* [WHAT THIS TASK INVOLVES]
Please copy all of the data that follows exactly, leaving any pictures out.
**** COLLECTED DATA ****
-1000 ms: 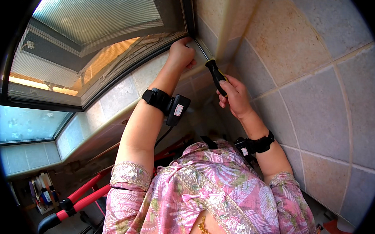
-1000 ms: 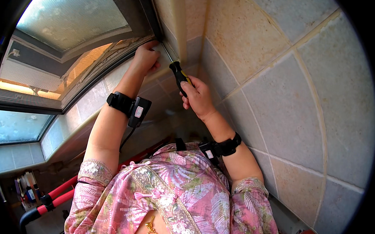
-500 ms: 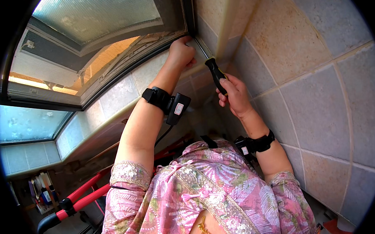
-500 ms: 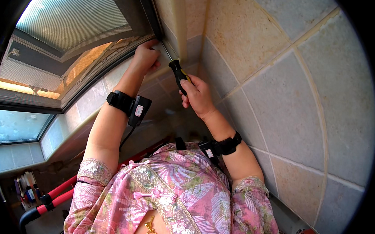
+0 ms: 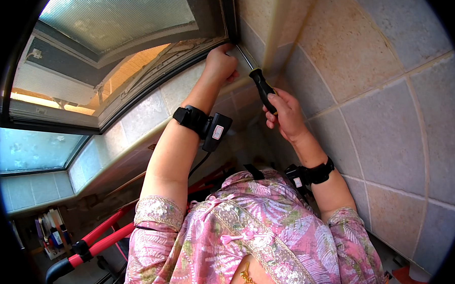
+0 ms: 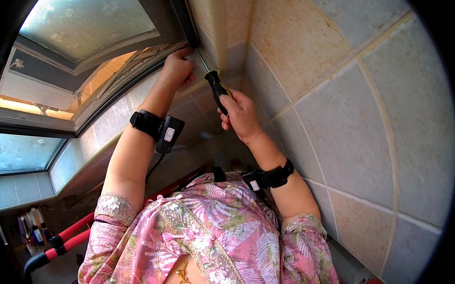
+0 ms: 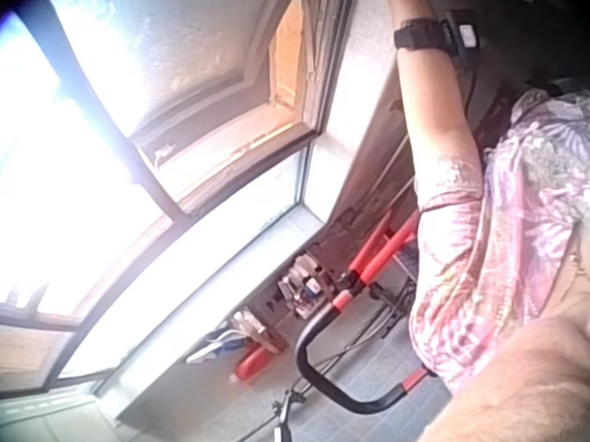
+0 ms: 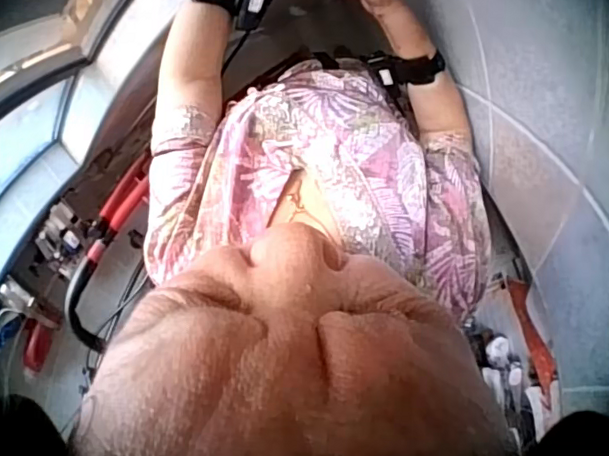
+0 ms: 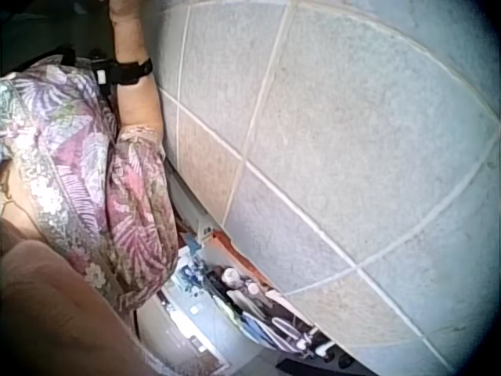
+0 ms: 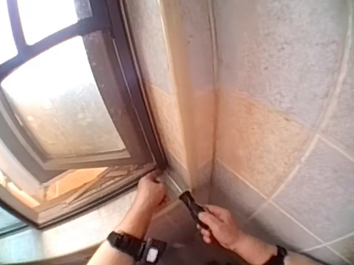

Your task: The person carries a step ladder into a bathroom, places it near a window, and uses a screwdriver to tighten or adjust the screws on the window frame and latch.

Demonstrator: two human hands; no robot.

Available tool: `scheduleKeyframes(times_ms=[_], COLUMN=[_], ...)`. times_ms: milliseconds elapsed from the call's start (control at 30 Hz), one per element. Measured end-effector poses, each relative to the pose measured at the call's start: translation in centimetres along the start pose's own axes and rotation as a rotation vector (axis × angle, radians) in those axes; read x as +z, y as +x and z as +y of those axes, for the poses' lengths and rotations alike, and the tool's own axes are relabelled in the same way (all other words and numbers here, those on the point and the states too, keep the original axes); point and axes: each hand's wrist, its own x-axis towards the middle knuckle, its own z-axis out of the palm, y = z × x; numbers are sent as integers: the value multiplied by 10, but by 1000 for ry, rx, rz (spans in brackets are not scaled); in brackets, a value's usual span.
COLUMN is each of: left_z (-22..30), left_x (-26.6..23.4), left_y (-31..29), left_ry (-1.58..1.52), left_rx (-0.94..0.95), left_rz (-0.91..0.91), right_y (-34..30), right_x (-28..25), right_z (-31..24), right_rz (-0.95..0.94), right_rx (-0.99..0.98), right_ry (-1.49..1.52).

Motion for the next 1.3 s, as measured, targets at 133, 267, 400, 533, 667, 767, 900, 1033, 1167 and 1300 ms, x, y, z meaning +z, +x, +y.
scheduleKeyframes(times_ms=[133, 267, 400, 533, 667, 767, 900, 1033, 1167, 1300], left_z=[0, -2, 0, 1, 1, 2, 3, 5, 3, 1], left_x=[0, 1, 1, 1, 2, 2, 1, 2, 1, 3], left_y=[1, 2, 1, 0, 0, 0, -1, -2, 0, 2], left_ry=[-3, -10, -5, 4, 7, 0, -7, 13, 13, 4], left_rx=[-2, 3, 5, -8, -19, -27, -45, -41, -31, -21], left_rz=[1, 1, 9, 6, -8, -14, -13, -14, -6, 0], right_y=[-2, -1, -2, -2, -2, -2, -2, -2, -2, -2], right_x=[1, 1, 1, 2, 2, 1, 2, 1, 1, 1], right_z=[-1, 1, 0, 0, -1, -1, -1, -1, -1, -1], right_rz=[1, 5, 13, 13, 29, 26, 20, 18, 18, 25], right_rx=[8, 1, 4, 4, 7, 5, 4, -1, 1, -2], right_ry=[-1, 6, 4, -1, 1, 3, -1, -8, -6, -5])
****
* [TASK RESULT]
-1000 ms: 
-1000 ms: 
-500 ms: 
-500 ms: 
+0 ms: 
+0 ms: 
+0 ms: 
+0 ms: 
+0 ms: 
+0 ms: 

Your task: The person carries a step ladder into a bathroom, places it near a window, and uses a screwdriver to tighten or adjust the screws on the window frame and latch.

Demonstrator: two human hands; no robot.

Available tool: `scheduleKeyframes(times_ms=[_], COLUMN=[_], ...)`. times_ms: milliseconds elapsed from the call's start (control at 30 Hz), one per element. Measured end-effector poses, each relative to the pose measured at the call's start: translation in centimetres along the start pose's own axes and rotation as a rotation vector (axis × angle, radians) in those axes; read x as +z, y as +x and z as +y of those axes, for the poses' lengths and rotations alike, and the tool's own axes are relabelled in the same way (all other words and numbers here, those on the point and the states too, keep the original axes); point and axes: each hand's wrist, its own x-axis towards the middle knuckle, its own z-axis out of the palm, y = z × x; numbers are sent as integers: the value multiplied by 10, but by 1000 for ry, rx, rz (spans in brackets are not scaled); in brackets, a value's usual span.
COLUMN is each of: left_z (-22..30), left_x (-26.6..23.4), left_y (-31..29), left_ry (-1.58..1.52), left_rx (-0.94..0.95), left_rz (-0.91..0.91), right_y (-34..30), right_x (-28..25), right_z (-31..24), right_rz (-0.95..0.94), right_rx (-0.99..0.98), right_ry (-1.49..1.52).

Motion for the next 1.3 s, as measured, targets at 133, 267, 400, 533, 667, 767, 900, 1033, 1167 and 1300 ms, x, y, z meaning +z, +x, +y.
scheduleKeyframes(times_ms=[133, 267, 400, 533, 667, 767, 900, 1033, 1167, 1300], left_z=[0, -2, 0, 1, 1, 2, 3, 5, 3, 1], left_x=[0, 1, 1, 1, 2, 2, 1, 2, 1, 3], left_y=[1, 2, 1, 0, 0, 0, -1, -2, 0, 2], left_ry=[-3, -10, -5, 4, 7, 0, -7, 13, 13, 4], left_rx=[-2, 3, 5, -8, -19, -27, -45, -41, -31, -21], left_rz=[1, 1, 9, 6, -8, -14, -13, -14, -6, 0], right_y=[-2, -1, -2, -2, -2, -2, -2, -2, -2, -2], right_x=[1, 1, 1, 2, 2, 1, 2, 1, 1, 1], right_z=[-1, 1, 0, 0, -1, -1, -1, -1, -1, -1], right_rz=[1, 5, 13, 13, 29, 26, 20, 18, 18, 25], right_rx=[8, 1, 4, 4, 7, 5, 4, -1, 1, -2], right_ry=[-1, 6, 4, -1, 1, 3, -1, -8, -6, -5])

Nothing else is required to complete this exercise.